Let Me Sum Up - Hebrews 8
8:1-4 - Chapter 8 is a summary of chapter 7 because it was pretty deep and covered a lot of information. First Paul again refers to Jesus as “an high priest” like he did in the previous chapters. But he adds another part here, “who is set on the right hand of the throne of the Majesty in the heavens.” I didn’t think anything of this phrase, but the article on this chapter from gospeldoctrine.com says, “Romans testified that Christ was ‘at the right hand of God’ making ‘intercession for us’ (Romans 8:27, 34). And Hebrews unfolds the Atonement with the same picture of the Lord ‘on the right hand of the throne of the Majesty of the heavens,’ living in eternity ‘to make intercession for them.’” I think it’s interesting that Paul is using some of these same things in multiple epistles. Not that it really matters because it could be explained as simply this being a part of Paul’s writing patterns.
Continuing with Jesus as the ultimate high priest, Paul continues that the duty of the high priest is to “offer gifts and sacrifices.” Interestingly, when read as it is, verse 4 makes it sound like during Jesus’ time of earth, he didn’t preside in the temple because there were already people doing it, which suggests that Jesus is a void filler at most, not the ultimate priesthood authority who’s rightful place was presiding. It’s great though because there is a JST for verse 4 which indicates that instead of Jesus deferring to the already appointed high priests, during his mortal ministry, Jesus “offered for a sacrifice his own life for the sins of the people.” Jesus didn’t defer, he fulfilled. He didn’t just allow other Aaronic priesthood holders to perform the ordinances to which he was entitled, he offered the ultimate sacrifice, the only one that really has ever mattered, and the one that only he could carry out, no one else could have. So basically, where multiple people could perform non-saving ordinances, Jesus was the only person qualified to perform the only sacrifice that ever made the real difference.

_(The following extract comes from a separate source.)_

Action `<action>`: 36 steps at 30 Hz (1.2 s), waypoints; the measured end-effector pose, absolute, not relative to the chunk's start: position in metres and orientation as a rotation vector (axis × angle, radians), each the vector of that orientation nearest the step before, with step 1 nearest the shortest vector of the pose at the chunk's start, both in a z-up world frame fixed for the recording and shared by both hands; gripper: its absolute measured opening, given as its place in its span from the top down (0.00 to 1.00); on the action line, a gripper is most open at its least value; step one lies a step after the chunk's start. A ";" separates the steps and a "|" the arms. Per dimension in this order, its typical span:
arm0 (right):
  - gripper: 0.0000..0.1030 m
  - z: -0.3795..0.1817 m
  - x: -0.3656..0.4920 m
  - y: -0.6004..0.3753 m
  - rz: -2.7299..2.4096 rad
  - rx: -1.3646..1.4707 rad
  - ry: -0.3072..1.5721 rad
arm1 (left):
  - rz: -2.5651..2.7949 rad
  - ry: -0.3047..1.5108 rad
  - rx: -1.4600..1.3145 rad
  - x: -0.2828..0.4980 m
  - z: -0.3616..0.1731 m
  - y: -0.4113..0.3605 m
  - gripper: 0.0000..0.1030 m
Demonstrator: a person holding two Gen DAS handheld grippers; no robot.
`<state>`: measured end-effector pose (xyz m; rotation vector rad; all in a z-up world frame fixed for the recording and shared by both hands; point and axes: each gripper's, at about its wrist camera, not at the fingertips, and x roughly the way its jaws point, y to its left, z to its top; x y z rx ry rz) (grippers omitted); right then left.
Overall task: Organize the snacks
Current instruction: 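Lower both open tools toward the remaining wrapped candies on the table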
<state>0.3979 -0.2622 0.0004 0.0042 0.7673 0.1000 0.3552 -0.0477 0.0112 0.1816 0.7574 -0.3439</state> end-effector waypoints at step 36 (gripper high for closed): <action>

8:5-7 - There’s an interesting bit about the tabernacle and Moses making it after the pattern that the Lord commanded, and then that now Jesus is the ‘mediator of a better covenant.” I don’t really see how this fits together, but the thought occurred to me that maybe Paul’s trying to set up an understanding, like Moses had to create the tabernacle after a pattern showed to him by God, maybe that’s similar to how the law of Moses was created as a pattern for the coming of the Messiah.
8-8-13 – Verses 8-12 are basically just a reiteration of Jeremiah 31:31-34. This is Paul calling back to the ancient scriptures to tie together for the Jewish Christian converts that the gospel of Jesus Christ has been prophesied for hundreds of years. Now that Jesus made the ultimate sacrifice “he is the mediator of a better covenant,” which is the “first covenant had been faultless, then should no place have been sought for the second.” If the law of Moses was able to save people, then there would have been no reason to need a second. This need for a second covenant was prophesied in Jeremiah 31:31 which says, “Behold, the days come, saith the Lord, that I will make a new covenant with the house of Israel, and with the house of Judah: Not according to the covenant that I made with their fathers in the day that I tool them by the hand to bring them out of the land of Egypt.”
Instead of the new “laws” being inscribe in stone like the first ones were, with the second covenant, God is going to inscribe “my laws into their minds, and write them in their hearts.” The chapter ends with the explanation that the previous “covenant” was made “old” by Jesus “which decayeth and waxeth old and is ready to vanish away.” The IM had a short but concise explanation of chapter 8 saying, “In Hebrews 8, Paul summarized the ideas of the previous chapter and explained that because Jesus Christ’s atoning sacrifice was superior in every way to the temple offerings made by Levitical priests, He became ‘the mediatior of a better covenant’… Paul also called this ‘better covenant’ a ‘new covenant,’ quoting from Jeremiah 31:31-34 to show his Jewish-Christian readers that the Lord had revealed to Old Testament prophets that He would someday make a new covenant with Israel that would supersede the old.”